The tree structure is invariant across the balancing/search algorithms. Maybe you can do splay on loads and then rebalance. Q is whether this ends up being more costly over time. Now I wonder if there can be a hybric splay with distinct sub-roots.

foobiekr · on July 30, 2021

I love splay trees, skew heaps, etc. data structures that get very little love.

But I’ve actually tried to use splay trees in production code. The performance benefits versus a simple Patricia tree seemed totally absent in actual practice even for things like very frequent adjacent queries. The structure is neat but paying attention to memory layout and cache line size is far, far more important.

bob1029 · on July 30, 2021

I use splay trees for their indirect utility. That is, the splay tree is a trivial way to calculate minimal, incremental updates to an append-only log. With most (all?) other b-tree structures, you would need to rewrite an unsustainable (or otherwise unpredictable) amount of tree data to the append-only log each time it is modified. The magic is that the splay operation redefines the root node every time you access the tree, so you just have to keep track of all the nodes you visited in each transaction batch and then write that sub-tree to the end of the log.

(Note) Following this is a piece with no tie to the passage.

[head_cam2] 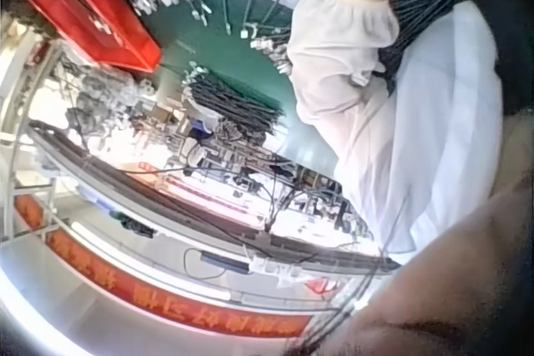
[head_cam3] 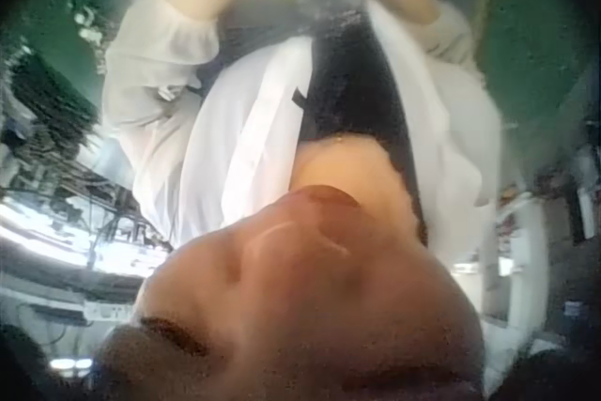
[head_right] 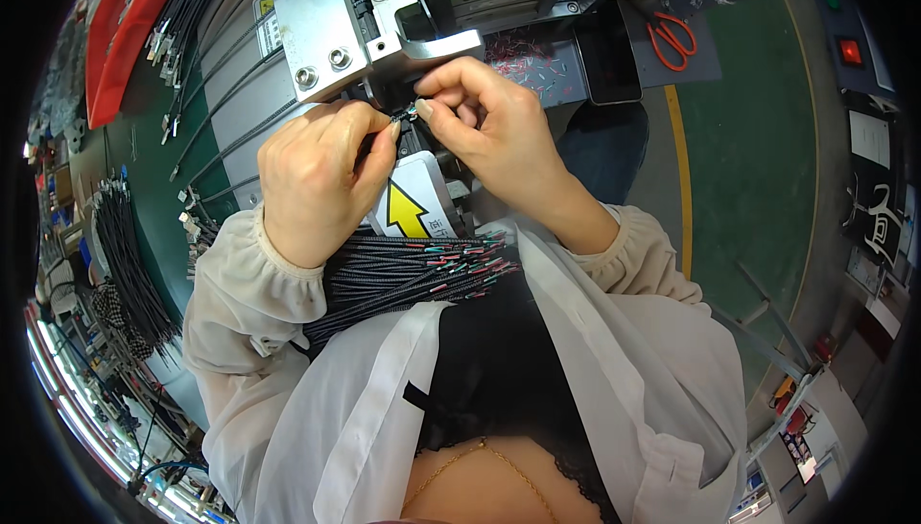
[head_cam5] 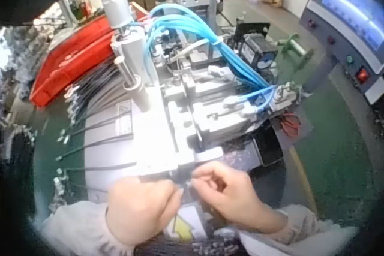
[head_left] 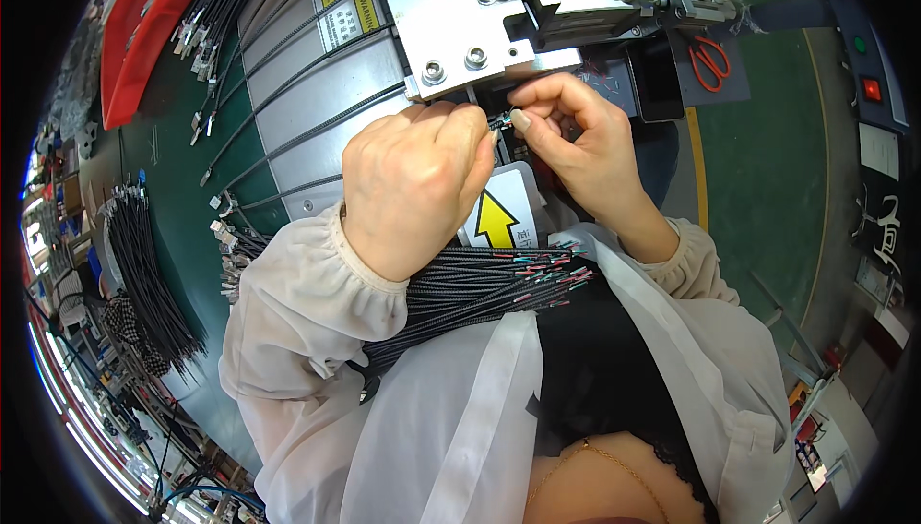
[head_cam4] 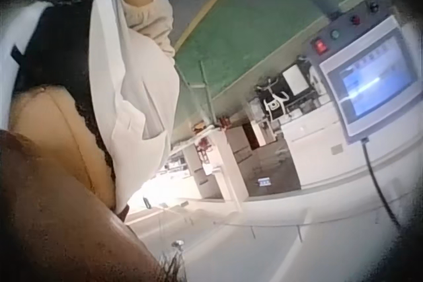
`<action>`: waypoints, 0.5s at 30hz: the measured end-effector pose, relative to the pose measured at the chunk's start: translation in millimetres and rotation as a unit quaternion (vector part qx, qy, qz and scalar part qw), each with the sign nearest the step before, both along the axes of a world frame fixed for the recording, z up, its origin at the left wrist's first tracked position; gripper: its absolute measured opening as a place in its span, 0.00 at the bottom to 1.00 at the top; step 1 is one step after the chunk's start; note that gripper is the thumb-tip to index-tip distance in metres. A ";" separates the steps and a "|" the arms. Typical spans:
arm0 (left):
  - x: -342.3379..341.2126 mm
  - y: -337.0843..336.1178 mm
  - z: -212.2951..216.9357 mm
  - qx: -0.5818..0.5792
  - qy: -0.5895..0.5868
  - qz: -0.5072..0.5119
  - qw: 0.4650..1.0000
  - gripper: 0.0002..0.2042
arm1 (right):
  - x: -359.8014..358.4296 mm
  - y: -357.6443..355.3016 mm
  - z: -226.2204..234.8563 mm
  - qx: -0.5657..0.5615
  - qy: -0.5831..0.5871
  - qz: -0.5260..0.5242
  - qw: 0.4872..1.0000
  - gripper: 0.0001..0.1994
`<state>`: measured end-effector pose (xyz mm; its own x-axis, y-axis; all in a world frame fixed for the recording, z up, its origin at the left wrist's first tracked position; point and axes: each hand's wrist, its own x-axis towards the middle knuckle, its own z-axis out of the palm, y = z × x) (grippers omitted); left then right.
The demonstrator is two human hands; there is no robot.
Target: The person presses a touchscreen control panel on a machine, then repeatedly positions the ends of cables into the machine's processing slot by hand.
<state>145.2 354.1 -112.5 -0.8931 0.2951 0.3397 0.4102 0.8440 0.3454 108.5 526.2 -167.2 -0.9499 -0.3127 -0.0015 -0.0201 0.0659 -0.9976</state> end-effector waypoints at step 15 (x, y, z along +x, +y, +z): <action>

>paying attention to memory layout and cache line size is far, far more important.

Totally agree. For scenarios where I know I am going to have fewer than ~100k of something (assume an array of structs), I typically just do a linear scan over memory. If its a bunch of objects in memory or a cold access to storage, the trees become far more practical.

thomastay · on July 31, 2021

Hey, I'm really curious about how that works. Could you go into a bit more detail into that?

From what I can gather on your comment, it seems that if you are given a splay tree, and a batch of transactions i.e.

  GET 1
  SET 10 "hello"
  GET 15

You would write all the visited nodes, in order? But splaying involves a lot of tree operations and rotations too. I don't get how that works.

bob1029 · on July 31, 2021

> But splaying involves a lot of tree operations and rotations too. I don't get how that works.

Correct, but the whole idea is that over time the same subset of hot nodes is going to trickle to the top of the tree, so you are just rewriting node offsets in your temporary list as you process the batch. A node may be logically modified 100x per batch, and only written to storage once.

zinclozenge · on July 30, 2021

One of the things that surprised me was that linear search on optimally laid out data was frequently faster than binary search with frequent pointer chasing.